▶ **Exercise requirements**:
Give the lines of the material verbatim, from the first line to the line with "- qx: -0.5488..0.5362", including both.

----

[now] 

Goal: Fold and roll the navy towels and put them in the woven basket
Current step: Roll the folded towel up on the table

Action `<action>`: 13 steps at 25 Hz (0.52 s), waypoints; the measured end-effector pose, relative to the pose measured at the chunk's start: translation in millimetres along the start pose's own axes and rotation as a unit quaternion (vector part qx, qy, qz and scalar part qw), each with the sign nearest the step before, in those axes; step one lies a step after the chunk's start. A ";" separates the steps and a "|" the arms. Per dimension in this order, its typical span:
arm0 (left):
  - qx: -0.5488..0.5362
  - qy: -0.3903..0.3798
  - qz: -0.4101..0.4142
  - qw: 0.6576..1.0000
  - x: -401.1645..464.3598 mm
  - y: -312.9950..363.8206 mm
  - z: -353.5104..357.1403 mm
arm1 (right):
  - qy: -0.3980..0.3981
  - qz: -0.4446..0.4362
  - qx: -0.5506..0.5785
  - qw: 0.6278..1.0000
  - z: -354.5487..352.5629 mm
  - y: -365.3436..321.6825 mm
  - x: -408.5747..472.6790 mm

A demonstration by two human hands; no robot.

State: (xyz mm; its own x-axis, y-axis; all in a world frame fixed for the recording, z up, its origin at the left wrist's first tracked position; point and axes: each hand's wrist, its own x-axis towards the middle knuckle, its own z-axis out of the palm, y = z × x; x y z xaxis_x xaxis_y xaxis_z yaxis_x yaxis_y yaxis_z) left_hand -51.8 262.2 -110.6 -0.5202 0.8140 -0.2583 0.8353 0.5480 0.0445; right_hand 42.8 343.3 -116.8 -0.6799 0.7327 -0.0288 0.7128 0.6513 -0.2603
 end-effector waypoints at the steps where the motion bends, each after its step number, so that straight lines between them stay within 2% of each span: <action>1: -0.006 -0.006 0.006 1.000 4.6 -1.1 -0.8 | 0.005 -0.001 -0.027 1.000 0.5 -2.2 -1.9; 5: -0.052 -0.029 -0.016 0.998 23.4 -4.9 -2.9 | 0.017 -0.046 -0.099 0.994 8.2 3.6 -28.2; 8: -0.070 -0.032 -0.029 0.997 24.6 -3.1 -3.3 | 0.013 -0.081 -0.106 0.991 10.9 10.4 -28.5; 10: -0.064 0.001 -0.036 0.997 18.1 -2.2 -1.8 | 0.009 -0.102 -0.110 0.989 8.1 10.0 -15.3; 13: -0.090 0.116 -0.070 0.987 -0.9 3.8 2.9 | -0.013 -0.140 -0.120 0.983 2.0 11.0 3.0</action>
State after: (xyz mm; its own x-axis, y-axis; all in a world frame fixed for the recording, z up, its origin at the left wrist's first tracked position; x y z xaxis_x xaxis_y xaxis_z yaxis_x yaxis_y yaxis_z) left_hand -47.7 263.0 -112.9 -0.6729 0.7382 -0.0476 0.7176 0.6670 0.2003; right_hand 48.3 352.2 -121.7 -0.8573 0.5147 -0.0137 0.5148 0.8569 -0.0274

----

▶ **Answer section**:
[now] 

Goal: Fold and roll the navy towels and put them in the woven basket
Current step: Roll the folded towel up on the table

Action `<action>`: 13 steps at 25 Hz (0.52 s), waypoints; the measured end-effector pose, relative to the pose measured at the chunk's start: translation in millimetres along the start pose's own axes and rotation as a unit quaternion (vector part qx, qy, qz and scalar part qw), each with the sign nearest the step before, in those axes; step one lies a step after the chunk's start. A ";" separates the steps and a "|" the arms. Per dimension in this order, its typical span:
arm0 (left):
  - qx: -0.5488..0.5362

There is no more to the exercise.